Video pipeline reading labelled videos from a directory

Goal

In this example, we will go through the creation of a pipeline using the VideoReader operator to read videos along with their labels. The pipeline will return a pair of outputs from VideoReader: a batch of sequences and respective labels.

For more information on the VideoReader parameters, please look at the documentation reference.

To make it clearer, let’s look at how we can obtain these sequences and how to use them!

Setting up

First let’s start with the imports:

[18]:
from __future__ import print_function
from __future__ import division
import os
import numpy as np

from nvidia.dali.pipeline import Pipeline
import nvidia.dali.ops as ops
import nvidia.dali.types as types

We need some video containers to process. We can use Sintel trailer, which is an mp4 container containing an h.264 video and distributed under the Create Common license.
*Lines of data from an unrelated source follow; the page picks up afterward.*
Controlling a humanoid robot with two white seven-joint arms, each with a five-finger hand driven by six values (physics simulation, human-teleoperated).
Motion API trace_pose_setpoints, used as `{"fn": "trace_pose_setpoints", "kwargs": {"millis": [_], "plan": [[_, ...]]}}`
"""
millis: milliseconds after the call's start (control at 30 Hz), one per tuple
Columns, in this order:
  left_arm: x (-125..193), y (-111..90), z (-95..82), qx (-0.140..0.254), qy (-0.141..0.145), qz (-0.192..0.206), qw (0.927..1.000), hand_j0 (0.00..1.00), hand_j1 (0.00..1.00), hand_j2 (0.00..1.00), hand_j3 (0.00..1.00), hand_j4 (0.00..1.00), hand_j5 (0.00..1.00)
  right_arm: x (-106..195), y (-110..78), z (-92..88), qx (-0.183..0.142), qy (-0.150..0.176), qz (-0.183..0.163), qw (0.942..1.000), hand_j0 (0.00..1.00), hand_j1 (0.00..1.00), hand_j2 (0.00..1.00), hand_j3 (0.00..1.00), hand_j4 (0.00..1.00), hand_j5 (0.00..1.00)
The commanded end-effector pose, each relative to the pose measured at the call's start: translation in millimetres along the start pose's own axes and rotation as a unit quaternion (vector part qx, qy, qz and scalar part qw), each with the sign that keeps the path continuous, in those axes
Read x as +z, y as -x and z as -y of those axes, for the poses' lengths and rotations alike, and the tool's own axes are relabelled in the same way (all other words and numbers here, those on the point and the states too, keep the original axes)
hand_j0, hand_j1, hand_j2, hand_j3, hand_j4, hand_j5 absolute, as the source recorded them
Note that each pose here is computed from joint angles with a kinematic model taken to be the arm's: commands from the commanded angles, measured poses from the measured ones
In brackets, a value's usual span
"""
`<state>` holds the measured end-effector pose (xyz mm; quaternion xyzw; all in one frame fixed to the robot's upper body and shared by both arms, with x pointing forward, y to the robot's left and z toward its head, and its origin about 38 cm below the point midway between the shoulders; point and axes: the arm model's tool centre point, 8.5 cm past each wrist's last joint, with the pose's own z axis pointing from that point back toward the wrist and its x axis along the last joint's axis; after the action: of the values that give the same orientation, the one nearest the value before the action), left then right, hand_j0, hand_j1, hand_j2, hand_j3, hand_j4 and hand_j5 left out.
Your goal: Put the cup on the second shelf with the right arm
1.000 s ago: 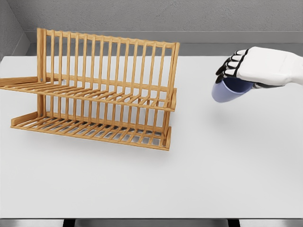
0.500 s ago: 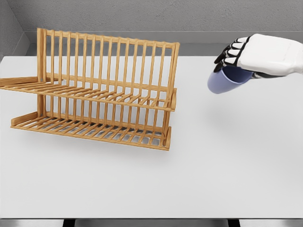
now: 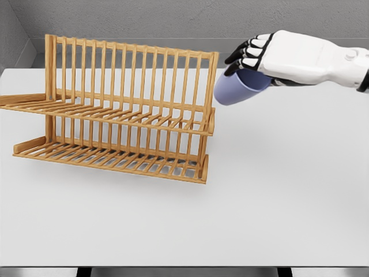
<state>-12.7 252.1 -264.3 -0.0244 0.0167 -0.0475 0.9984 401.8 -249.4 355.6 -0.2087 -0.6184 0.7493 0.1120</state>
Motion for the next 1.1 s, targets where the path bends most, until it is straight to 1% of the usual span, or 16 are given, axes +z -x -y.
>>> {"fn": "trace_pose_setpoints", "kwargs": {"millis": [0,67,233,333,533,633,667,733,900,967,1033,1067], "plan": [[0,0,0.0,0.0,0.0,0.0,1.0,1.0,1.0,1.0,1.0,1.0,1.0,-3,-1.8,-1.2,-0.006,0.003,0.005,1.0,0.64,0.64,0.64,0.64,0.64,0.64],[0,0,0.0,0.0,0.0,0.0,1.0,1.0,1.0,1.0,1.0,1.0,1.0,-8,-4.0,-2.6,-0.009,0.004,0.011,0.9999,0.64,0.64,0.64,0.64,0.64,0.64],[0,0,0.0,0.0,0.0,0.0,1.0,1.0,1.0,1.0,1.0,1.0,1.0,-28,-14.5,-5.4,-0.01,-0.002,0.041,0.9991,0.64,0.64,0.64,0.64,0.64,0.64],[0,0,0.0,0.0,0.0,0.0,1.0,1.0,1.0,1.0,1.0,1.0,1.0,-33,-17.0,-5.6,-0.01,-0.003,0.048,0.9988,0.64,0.64,0.64,0.64,0.64,0.64],[0,0,0.0,0.0,0.0,0.0,1.0,1.0,1.0,1.0,1.0,1.0,1.0,-46,-25.6,-13.7,-0.008,-0.025,0.069,0.9973,0.64,0.64,0.64,0.64,0.64,0.64],[0,0,0.0,0.0,0.0,0.0,1.0,1.0,1.0,1.0,1.0,1.0,1.0,-47,-25.7,-12.8,-0.006,-0.025,0.069,0.9973,0.64,0.64,0.64,0.64,0.64,0.64],[0,0,0.0,0.0,0.0,0.0,1.0,1.0,1.0,1.0,1.0,1.0,1.0,-49,-25.5,-14.9,-0.01,-0.03,0.065,0.9974,0.64,0.64,0.64,0.64,0.64,0.64],[0,-1,-0.3,0.0,-0.001,0.001,1.0,1.0,1.0,1.0,1.0,1.0,1.0,-51,-23.2,-12.8,-0.015,-0.029,0.053,0.9981,0.64,0.64,0.64,0.64,0.64,0.64],[0,0,0.0,0.0,0.0,0.0,1.0,1.0,1.0,1.0,1.0,1.0,1.0,-52,-16.0,-14.4,-0.017,-0.039,0.017,0.9989,0.64,0.64,0.64,0.64,0.64,0.64],[0,0,0.0,0.0,0.0,0.0,1.0,1.0,1.0,1.0,1.0,1.0,1.0,-52,-14.9,-12.3,-0.013,-0.04,0.014,0.999,0.64,0.64,0.64,0.64,0.64,0.64],[0,0,-0.2,0.0,-0.001,0.0,1.0,1.0,1.0,1.0,1.0,1.0,1.0,-55,-16.9,-11.6,-0.014,-0.036,0.019,0.9991,0.64,0.64,0.64,0.64,0.64,0.64],[0,0,0.0,0.0,0.0,0.0,1.0,1.0,1.0,1.0,1.0,1.0,1.0,-61,-21.2,-18.1,-0.016,-0.044,0.026,0.9986,0.64,0.64,0.64,0.64,0.64,0.64]]}}
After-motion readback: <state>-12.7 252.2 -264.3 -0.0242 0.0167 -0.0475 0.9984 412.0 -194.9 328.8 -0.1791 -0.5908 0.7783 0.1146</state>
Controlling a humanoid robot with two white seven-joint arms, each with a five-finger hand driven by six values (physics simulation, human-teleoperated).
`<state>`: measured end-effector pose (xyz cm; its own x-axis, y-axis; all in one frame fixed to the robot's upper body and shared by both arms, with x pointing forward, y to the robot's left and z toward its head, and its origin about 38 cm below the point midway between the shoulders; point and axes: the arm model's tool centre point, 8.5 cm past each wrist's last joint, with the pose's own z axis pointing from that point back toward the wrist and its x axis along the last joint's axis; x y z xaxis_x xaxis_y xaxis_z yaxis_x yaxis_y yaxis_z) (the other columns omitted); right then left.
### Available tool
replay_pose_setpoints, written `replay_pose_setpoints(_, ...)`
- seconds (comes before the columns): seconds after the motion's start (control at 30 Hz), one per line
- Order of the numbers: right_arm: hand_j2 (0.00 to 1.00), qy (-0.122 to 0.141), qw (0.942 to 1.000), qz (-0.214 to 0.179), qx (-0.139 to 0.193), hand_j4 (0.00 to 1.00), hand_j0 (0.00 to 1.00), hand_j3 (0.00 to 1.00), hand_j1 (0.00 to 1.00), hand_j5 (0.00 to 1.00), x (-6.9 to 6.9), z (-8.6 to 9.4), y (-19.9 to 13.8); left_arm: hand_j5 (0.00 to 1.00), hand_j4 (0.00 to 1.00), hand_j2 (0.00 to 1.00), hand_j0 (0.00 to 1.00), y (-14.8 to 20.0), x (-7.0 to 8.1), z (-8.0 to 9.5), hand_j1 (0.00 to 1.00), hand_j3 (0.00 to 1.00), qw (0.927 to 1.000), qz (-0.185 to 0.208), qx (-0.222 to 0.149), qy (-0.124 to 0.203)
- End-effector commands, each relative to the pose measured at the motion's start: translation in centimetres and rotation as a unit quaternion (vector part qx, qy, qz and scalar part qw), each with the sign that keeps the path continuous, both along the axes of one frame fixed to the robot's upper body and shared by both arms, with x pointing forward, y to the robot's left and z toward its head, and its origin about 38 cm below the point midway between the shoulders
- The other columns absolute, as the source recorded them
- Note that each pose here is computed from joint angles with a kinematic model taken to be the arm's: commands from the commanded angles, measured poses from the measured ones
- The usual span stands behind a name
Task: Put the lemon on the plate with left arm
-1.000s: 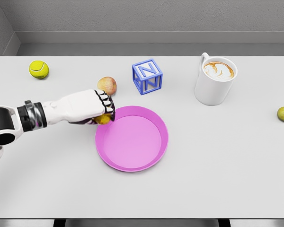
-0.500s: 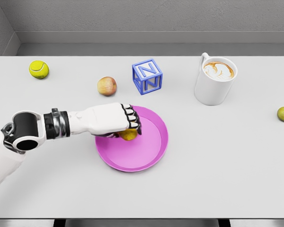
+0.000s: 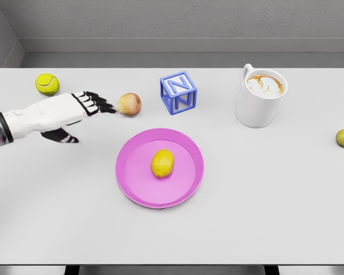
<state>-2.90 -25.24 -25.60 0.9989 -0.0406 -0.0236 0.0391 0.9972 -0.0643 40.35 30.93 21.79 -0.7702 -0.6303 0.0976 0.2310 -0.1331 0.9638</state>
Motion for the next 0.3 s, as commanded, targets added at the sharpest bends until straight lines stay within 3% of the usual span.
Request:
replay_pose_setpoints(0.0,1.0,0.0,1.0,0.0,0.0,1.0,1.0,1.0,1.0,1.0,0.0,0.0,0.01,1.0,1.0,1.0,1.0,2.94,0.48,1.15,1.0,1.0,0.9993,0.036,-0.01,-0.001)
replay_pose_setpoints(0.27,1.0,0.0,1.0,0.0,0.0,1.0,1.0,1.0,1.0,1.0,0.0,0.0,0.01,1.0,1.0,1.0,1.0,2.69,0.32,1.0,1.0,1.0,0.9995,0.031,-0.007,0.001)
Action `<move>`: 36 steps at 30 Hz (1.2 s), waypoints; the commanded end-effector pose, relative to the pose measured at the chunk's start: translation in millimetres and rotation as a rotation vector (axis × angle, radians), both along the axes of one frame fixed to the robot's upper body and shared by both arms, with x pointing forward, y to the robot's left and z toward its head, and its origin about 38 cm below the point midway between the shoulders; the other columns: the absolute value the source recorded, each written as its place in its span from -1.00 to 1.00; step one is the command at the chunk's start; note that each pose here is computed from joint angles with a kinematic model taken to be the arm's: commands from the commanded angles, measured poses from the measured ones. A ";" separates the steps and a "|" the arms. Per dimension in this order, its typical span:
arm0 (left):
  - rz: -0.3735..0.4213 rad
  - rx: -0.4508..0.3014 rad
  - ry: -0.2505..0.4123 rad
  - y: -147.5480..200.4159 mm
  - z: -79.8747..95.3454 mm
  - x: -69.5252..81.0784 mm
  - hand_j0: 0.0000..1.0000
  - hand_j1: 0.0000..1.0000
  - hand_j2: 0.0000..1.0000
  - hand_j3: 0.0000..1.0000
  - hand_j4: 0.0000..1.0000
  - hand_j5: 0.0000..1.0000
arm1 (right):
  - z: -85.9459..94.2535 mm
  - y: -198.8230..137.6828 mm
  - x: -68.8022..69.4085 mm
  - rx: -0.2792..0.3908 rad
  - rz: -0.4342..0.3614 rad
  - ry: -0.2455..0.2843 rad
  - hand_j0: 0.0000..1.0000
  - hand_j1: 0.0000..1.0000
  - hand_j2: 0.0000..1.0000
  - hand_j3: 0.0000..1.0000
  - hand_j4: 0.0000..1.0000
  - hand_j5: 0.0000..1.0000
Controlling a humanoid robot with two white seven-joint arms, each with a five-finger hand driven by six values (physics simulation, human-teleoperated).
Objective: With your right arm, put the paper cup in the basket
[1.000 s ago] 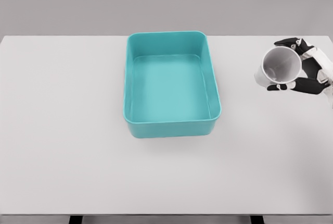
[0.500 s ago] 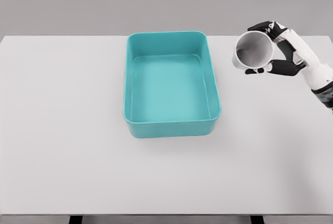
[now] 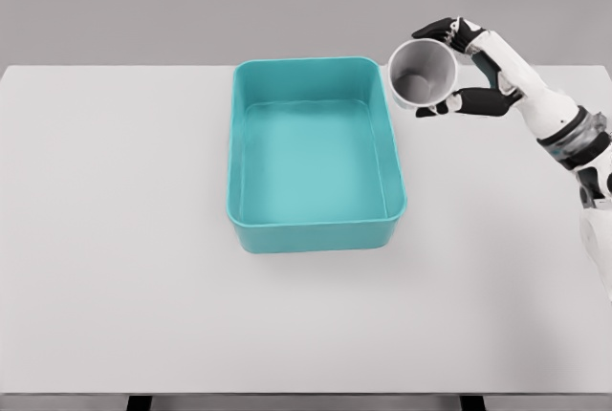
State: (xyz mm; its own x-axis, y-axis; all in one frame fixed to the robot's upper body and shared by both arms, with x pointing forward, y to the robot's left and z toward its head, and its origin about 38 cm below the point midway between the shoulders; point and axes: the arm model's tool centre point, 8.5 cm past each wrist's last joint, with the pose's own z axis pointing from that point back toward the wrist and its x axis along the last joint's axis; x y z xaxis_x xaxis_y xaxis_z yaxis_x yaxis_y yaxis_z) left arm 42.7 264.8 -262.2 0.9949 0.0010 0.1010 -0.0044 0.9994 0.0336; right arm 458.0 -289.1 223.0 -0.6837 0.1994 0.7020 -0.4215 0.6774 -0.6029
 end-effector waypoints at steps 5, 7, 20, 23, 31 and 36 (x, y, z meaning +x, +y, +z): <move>0.001 0.000 0.000 0.0 0.0 0.0 1.00 1.00 1.00 1.00 1.00 1.00 | 3.1 23.5 6.5 -0.047 0.015 -0.028 0.07 0.07 0.07 0.07 0.07 0.07; 0.000 0.000 0.000 0.0 0.0 0.0 1.00 1.00 1.00 1.00 1.00 1.00 | 6.7 33.0 9.5 -0.063 0.022 -0.044 0.08 0.08 0.08 0.08 0.08 0.08; 0.000 0.000 0.000 0.0 0.0 0.0 1.00 1.00 1.00 1.00 1.00 1.00 | 28.6 79.9 21.4 -0.275 0.107 -0.127 0.08 0.08 0.08 0.08 0.08 0.08; 0.000 0.000 0.000 0.0 0.0 0.0 1.00 1.00 1.00 1.00 1.00 1.00 | 26.8 87.3 22.1 -0.324 0.119 -0.135 0.08 0.08 0.08 0.08 0.08 0.08; 0.000 0.000 0.000 0.0 0.0 0.0 1.00 1.00 1.00 1.00 1.00 1.00 | 29.5 110.4 21.8 -0.419 0.173 -0.166 0.08 0.08 0.08 0.08 0.08 0.08; 0.001 0.000 0.000 0.0 0.0 0.0 1.00 1.00 1.00 1.00 1.00 1.00 | 35.1 115.5 22.8 -0.523 0.202 -0.194 0.09 0.09 0.09 0.09 0.09 0.09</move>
State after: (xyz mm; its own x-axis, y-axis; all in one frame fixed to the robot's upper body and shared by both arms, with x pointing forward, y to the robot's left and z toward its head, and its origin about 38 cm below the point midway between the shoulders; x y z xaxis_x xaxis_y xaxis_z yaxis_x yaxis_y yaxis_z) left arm 42.7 264.9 -262.2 0.9949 0.0014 0.1010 -0.0048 0.9994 0.0336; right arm 484.0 -174.3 270.2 -0.8569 0.3313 0.3950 -0.3375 0.2188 -0.9155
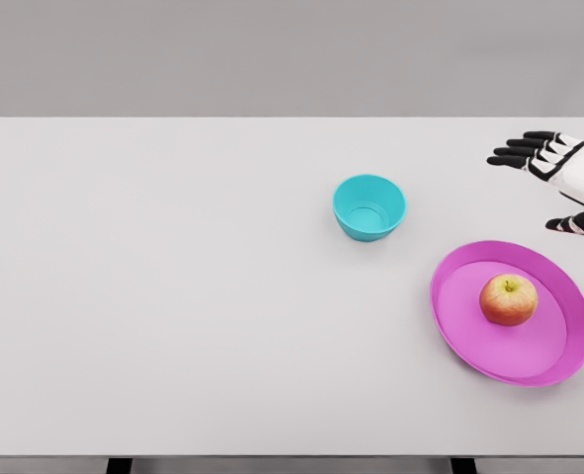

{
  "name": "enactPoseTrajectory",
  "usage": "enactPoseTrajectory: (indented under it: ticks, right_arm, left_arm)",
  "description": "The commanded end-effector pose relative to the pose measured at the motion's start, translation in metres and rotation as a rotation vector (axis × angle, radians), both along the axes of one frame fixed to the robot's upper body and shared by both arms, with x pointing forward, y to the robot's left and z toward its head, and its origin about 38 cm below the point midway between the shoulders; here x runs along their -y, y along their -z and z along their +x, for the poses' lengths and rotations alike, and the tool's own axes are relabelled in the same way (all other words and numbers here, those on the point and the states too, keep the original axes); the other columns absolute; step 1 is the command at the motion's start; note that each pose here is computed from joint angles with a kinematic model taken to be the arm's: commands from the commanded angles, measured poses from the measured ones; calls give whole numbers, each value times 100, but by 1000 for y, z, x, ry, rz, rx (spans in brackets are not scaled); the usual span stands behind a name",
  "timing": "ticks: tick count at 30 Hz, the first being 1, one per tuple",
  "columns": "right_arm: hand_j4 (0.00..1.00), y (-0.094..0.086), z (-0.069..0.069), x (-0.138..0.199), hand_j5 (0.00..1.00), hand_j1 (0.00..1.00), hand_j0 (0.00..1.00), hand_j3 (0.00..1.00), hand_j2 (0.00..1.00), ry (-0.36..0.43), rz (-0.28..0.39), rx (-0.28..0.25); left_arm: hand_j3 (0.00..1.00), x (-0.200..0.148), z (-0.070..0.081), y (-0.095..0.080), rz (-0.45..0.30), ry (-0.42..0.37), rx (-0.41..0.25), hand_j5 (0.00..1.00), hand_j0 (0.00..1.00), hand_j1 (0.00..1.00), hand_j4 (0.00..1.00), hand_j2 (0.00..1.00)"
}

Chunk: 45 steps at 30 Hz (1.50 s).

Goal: Put the apple from the pink plate into the blue bowl with your right arm

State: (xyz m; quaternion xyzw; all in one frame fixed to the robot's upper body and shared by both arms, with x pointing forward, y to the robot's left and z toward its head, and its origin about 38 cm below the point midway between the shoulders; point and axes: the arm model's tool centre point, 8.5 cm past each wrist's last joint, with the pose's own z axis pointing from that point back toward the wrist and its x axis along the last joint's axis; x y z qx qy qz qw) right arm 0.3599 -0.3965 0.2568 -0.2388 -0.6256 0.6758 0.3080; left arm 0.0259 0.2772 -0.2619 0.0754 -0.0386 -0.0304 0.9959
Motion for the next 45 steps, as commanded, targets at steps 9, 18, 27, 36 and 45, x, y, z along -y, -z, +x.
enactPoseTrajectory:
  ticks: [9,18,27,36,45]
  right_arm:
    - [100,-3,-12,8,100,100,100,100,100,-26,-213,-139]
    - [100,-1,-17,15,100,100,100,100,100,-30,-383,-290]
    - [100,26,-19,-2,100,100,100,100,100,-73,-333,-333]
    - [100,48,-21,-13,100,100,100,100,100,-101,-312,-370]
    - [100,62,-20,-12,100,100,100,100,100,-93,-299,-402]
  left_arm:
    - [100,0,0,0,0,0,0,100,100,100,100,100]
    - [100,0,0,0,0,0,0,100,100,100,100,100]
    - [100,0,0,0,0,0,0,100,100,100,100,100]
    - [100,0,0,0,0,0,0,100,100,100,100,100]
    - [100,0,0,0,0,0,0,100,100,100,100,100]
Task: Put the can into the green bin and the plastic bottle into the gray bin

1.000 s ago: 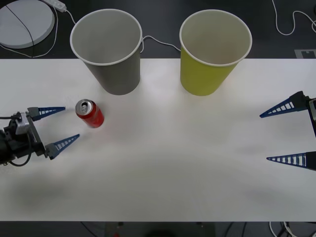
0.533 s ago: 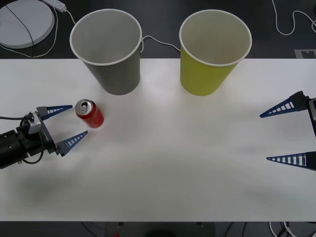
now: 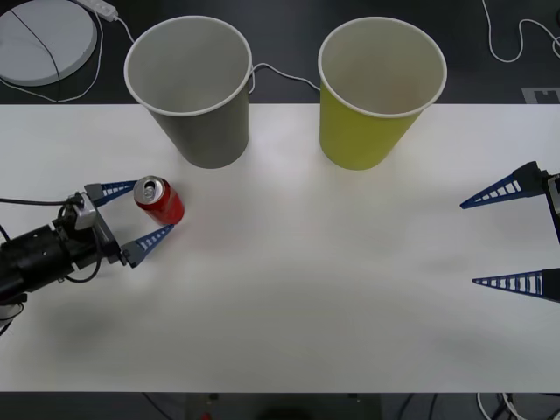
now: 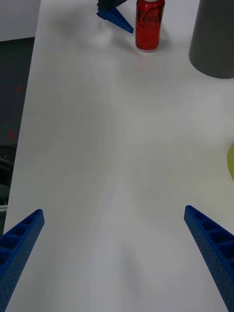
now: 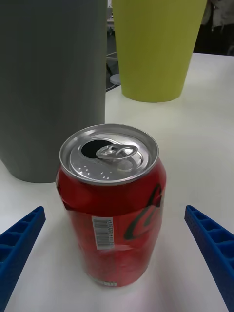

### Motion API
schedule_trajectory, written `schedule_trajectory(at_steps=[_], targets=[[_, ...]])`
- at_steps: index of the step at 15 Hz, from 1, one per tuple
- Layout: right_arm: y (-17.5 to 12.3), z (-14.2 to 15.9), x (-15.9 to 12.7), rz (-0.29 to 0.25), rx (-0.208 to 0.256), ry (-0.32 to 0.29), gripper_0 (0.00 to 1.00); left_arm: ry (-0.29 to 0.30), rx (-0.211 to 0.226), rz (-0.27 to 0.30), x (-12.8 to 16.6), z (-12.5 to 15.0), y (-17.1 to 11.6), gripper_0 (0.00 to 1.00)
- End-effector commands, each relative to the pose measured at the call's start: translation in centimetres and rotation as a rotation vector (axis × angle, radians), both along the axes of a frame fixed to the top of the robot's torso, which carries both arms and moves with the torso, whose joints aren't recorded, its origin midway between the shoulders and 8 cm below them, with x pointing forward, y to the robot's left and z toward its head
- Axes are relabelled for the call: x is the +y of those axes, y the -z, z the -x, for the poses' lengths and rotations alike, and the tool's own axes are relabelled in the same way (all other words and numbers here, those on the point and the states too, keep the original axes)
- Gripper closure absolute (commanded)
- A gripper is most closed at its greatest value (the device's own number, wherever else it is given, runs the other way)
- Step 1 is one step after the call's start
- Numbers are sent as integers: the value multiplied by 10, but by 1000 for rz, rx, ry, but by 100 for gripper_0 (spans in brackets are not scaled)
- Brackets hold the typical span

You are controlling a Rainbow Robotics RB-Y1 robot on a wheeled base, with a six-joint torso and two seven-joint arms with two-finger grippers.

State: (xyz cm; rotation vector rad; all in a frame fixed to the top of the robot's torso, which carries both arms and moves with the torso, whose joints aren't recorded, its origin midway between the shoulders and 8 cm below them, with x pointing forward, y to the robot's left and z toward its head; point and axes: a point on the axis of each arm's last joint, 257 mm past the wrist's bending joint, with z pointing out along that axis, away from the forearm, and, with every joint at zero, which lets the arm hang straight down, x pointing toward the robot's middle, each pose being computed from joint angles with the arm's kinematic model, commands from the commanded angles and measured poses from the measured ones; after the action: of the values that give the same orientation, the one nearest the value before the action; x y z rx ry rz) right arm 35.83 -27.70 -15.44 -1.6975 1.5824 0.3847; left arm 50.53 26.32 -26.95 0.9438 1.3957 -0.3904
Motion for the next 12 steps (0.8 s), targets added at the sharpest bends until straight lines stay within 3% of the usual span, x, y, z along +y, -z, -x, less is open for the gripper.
schedule_trajectory(at_steps=[1,7,9,10,11,12], targets=[[0,0,0,0,0,0,0,-6,1,6,-10,-7,1,0],[0,0,0,0,0,0,0,-4,8,19,-28,-12,5,0],[0,0,0,0,0,0,0,-3,9,17,-28,-12,5,72],[0,0,0,0,0,0,0,2,9,16,-29,-11,6,92],[0,0,0,0,0,0,0,4,9,17,-30,-11,5,99],[0,0,0,0,0,0,0,4,9,17,-30,-11,5,100]])
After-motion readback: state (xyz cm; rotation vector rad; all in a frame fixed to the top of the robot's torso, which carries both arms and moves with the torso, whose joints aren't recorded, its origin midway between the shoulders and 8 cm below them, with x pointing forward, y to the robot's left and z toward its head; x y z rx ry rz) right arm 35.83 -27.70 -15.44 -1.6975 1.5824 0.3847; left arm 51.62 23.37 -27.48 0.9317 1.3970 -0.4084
We’ve split it into 5 second clips and divided the clips into labelled groups. This can be done easily with the ffmpeg standalone tool. DALI_EXTRA_PATH environment variable should point to the place where data from DALI extra repository is downloaded. Please make sure that the proper release tag is checked out. The snippet below verifies, that you have defined DALI_extra path as an environment variable.

[19]:
print(os.listdir(os.environ['DALI_EXTRA_PATH']))
['image_info.txt', 'LICENSE', 'README.rst', 'db', '.gitattributes', '.git', 'NVIDIA_CLA_v1.0.1.docx']

Then we can set the parameters that will be used in the pipeline. The count parameter will define how many frames we want in each sequence sample.

We can replace video_directory with any other directory containing labelled subdirectories and video container files recognized by FFmpeg.

[20]:
batch_size=2
sequence_length=8

initial_prefetch_size=11

video_directory = os.path.join(os.environ['DALI_EXTRA_PATH'], "db", "video", "sintel", "labelled_videos")

shuffle=True

n_iter=6

Running the pipeline

We can then define a minimal Pipeline that will output directly the VideoReader outputs:

[11]:
class VideoPipe(Pipeline):
    def __init__(self, batch_size, num_threads, device_id, data, shuffle):
        super(VideoPipe, self).__init__(batch_size, num_threads, device_id, seed=16)
        self.input = ops.VideoReader(device="gpu", file_root=data, sequence_length=sequence_length,
                                     shard_id=0, num_shards=1,
                                     random_shuffle=shuffle, initial_fill=initial_prefetch_size)


    def define_graph(self):
        output, labels = self.input(name="Reader")
        return output, labels

Caution: One important here is tuning initial_fill, that correspond to the Loader prefetch buffer intial size. Since this buffer will be filled of initial_fill sequences, the total number of frames can be really huge! So set it consequently to not OOM during training.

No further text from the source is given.